The University of Minnesota has ties to slavery, even owing money to one of the largest slaveholders in South Carolina when the Civil War broke out.
Last Thursday, Christopher Lehman, chair of the Department of Ethnic and Women’s Studies at St. Cloud State University, was the featured speaker at the inaugural John S. Wright Luminaries Lecture Series in Africana Studies. The series comes as the University community is exploring how to reckon with the institution’s past after the Board of Regents declined to rename several campus buildings last spring.
“Since the inception of the department in 1969, we have desired to have an endowed lecture series,” said Tade Okediji, chair of the Department of African American and African Studies. “It’s a great experience for us and a great opportunity to have scholars, activists interact … with faculty and students as well as the campus community.”
The series is funded by a private donation and matching funds from the College of Liberal Arts. Groups across the University, including the Office of the President and the Task Force on Building Names and Institutional History, sponsor the event.
“President [Joan] Gabel offered very soon after arriving here to join forces here and her plan to establish new channels of collaboration and creative investigation about campus history,” said John Wright, professor emeritus in the department of African American and African studies.
The department plans to hold a lecture every year, potentially multiple a year if they have the funding.
Lehman’s book, “Slavery’s Reach: Southern Slaveholders in the North Star State,” recently published by the Minnesota Historical Society, illustrates several ties between the University and those who profited from enslaved people. Regent Henry Sibley, who secured the University’s land grant from the federal government in 1851, worked for a company owned by slaveholders. Regent John Nicols owned slaves before serving on the board in 1863.
In 1856, the University was struggling financially and received a of loan of nearly $15,000 from William Aiken Jr., who at one time owned more than 700 slaves in South Carolina. This money helped build one of the first campus buildings, Old Main.
The University repaid about half of the loan in 1857, but the rest was still owed when the Civil War broke out in 1861. The Rebellion Act passed by the Legislature in 1862 made it impossible for Aiken to retrieve the rest of his money.

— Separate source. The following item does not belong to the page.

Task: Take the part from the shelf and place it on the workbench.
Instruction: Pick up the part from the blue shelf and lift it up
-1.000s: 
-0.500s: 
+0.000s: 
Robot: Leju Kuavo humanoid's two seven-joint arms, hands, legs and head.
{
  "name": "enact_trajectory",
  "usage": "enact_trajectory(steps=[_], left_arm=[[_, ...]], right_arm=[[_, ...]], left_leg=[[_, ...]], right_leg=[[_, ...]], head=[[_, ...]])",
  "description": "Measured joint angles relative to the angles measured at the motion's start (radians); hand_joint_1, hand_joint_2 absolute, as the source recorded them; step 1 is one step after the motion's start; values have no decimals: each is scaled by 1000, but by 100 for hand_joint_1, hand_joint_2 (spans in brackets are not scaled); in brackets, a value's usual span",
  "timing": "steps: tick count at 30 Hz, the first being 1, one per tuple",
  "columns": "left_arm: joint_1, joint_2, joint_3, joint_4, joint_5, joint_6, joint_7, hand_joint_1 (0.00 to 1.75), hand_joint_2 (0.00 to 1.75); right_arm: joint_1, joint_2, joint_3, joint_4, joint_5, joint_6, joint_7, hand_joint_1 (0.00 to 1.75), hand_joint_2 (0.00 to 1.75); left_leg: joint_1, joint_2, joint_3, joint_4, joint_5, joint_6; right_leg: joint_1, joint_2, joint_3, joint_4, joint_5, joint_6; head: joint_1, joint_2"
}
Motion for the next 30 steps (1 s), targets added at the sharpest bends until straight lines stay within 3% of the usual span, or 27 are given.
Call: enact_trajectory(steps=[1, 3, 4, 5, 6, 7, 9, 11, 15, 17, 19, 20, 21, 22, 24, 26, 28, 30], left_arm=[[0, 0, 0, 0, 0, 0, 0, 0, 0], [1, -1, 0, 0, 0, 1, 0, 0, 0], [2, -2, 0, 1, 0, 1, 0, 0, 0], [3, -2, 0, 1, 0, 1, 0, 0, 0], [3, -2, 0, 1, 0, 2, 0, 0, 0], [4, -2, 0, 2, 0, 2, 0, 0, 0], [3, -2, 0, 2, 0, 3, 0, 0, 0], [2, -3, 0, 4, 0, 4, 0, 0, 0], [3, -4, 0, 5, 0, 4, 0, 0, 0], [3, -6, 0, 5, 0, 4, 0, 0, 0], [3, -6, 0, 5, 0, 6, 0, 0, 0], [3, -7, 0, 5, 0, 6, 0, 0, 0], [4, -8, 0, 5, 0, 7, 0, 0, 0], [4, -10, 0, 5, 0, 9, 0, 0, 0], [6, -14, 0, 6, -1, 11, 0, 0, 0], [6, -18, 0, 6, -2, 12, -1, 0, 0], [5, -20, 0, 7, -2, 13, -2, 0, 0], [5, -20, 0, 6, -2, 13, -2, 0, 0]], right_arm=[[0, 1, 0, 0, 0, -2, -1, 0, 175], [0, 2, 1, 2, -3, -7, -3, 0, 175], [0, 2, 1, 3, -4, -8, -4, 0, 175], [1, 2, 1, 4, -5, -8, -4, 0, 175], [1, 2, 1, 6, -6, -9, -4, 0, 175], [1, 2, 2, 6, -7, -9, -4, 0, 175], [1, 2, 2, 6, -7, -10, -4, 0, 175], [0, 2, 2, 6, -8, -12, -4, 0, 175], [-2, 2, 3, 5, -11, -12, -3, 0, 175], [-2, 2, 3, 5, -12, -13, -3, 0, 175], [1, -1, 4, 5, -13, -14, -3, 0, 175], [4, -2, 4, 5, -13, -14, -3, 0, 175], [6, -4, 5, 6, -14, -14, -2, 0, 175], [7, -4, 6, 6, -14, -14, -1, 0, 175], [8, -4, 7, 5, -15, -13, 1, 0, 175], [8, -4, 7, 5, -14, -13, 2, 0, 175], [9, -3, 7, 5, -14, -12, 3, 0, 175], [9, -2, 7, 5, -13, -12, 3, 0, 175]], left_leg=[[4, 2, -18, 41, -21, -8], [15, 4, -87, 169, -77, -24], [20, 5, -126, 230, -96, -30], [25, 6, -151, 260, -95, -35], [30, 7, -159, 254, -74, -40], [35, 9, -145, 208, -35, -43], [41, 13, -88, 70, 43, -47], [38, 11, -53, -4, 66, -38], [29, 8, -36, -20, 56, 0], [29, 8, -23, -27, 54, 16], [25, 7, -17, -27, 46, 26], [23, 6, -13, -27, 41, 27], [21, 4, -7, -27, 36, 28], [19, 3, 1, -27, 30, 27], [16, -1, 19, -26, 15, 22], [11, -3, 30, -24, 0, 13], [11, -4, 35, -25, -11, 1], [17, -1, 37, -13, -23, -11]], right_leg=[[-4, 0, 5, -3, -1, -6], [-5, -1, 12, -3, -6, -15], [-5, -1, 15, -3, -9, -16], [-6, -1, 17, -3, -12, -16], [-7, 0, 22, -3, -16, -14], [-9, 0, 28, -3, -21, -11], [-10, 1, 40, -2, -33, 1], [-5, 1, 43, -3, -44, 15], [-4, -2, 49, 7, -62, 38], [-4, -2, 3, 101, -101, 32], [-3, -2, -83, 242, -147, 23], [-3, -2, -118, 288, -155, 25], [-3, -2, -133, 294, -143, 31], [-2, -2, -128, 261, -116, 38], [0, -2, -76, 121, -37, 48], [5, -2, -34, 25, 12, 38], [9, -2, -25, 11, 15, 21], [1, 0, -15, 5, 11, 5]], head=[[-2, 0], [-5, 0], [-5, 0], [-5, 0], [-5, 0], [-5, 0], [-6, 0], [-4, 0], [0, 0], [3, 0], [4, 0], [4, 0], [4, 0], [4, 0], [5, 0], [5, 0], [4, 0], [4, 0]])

“At the very least, the University can make public acknowledgment of its debt to enslaved labor,” Lehman said at the lecture. “The University should present this relationship as a fundamental and essential part of the University’s history.”
Lehman’s work challenges a dominant narrative of Minnesota stringently rebuking slavery when it was the first state to volunteer troops in defense of the Union in the Civil War.
“I think we have this mythology about Minnesota,” said Ann Pflaum, who has been a University historian since 1999. “That’s something we all didn’t know, including me. [Slavery] was much more extensive than you would ever imagine.”
Students at the lecture, some of which attended a discussion about reckoning with the University’s history earlier in the day, said they were tired of talking and wanted action. One student asked a panel after the lecture what the vision for reckoning with this history should be.
“I would say that there is not a vision for how to go forward,” said Riv-Ellen Prell, professor emeritus of American studies, in response. “This all happened because of student activism … and as any activist knows, back to work.”